***** INFORMATION SHOWN
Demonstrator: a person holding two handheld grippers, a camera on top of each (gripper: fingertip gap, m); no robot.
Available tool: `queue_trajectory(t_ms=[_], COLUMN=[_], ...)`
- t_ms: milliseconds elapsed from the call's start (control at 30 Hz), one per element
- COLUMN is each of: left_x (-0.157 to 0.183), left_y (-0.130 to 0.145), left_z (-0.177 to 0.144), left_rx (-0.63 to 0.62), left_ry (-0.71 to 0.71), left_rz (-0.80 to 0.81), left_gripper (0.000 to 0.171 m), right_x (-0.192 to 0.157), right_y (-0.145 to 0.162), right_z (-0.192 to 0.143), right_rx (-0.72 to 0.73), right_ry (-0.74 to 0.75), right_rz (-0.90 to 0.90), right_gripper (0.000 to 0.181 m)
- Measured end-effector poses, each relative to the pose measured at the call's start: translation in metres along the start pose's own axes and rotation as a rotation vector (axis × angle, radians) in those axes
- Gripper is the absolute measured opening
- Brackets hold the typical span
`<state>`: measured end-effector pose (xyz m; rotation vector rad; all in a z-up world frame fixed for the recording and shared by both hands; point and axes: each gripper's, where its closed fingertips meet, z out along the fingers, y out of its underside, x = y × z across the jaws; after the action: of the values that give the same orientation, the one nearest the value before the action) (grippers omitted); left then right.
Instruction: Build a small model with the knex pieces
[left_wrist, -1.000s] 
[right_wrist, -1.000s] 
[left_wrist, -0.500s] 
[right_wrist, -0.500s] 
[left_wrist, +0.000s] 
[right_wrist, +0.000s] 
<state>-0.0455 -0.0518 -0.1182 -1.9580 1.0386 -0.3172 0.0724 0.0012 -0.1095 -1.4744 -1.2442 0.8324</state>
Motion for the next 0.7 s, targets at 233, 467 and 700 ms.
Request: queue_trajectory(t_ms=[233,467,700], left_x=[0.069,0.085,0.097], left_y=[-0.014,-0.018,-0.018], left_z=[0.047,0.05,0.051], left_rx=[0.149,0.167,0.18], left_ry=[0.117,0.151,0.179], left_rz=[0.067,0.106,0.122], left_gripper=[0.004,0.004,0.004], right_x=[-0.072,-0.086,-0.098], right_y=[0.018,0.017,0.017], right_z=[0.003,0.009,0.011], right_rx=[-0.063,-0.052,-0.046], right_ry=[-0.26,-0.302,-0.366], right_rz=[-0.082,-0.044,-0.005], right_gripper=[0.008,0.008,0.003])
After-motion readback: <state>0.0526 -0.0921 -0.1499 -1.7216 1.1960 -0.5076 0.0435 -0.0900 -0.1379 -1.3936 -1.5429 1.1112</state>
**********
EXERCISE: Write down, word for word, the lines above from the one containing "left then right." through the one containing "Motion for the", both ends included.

OUTPUT BELOW:
`<state>`: measured end-effector pose (xyz m; rotation vector rad; all in a z-up world frame fixed for the recording and shared by both hands; point and axes: each gripper's, where its closed fingertips meet, z out along the fingers, y out of its underside, x = y × z across the jaws; after the action: of the values that give the same orientation, the one nearest the value before the action) (grippers omitted); left then right.
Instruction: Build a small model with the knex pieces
[left_wrist, -1.000s] 
[right_wrist, -1.000s] 
[left_wrist, -0.500s] 
[right_wrist, -0.500s] 
[left_wrist, +0.000s] 
[right_wrist, +0.000s] 
<state>-0.0455 -0.0518 -0.1182 -1.9580 1.0386 -0.3172 0.0724 0.0012 -0.1095 -1.4744 -1.2442 0.8324</state>
Motion for the next 0.7 s, targets at 233, 467 and 700 ms.

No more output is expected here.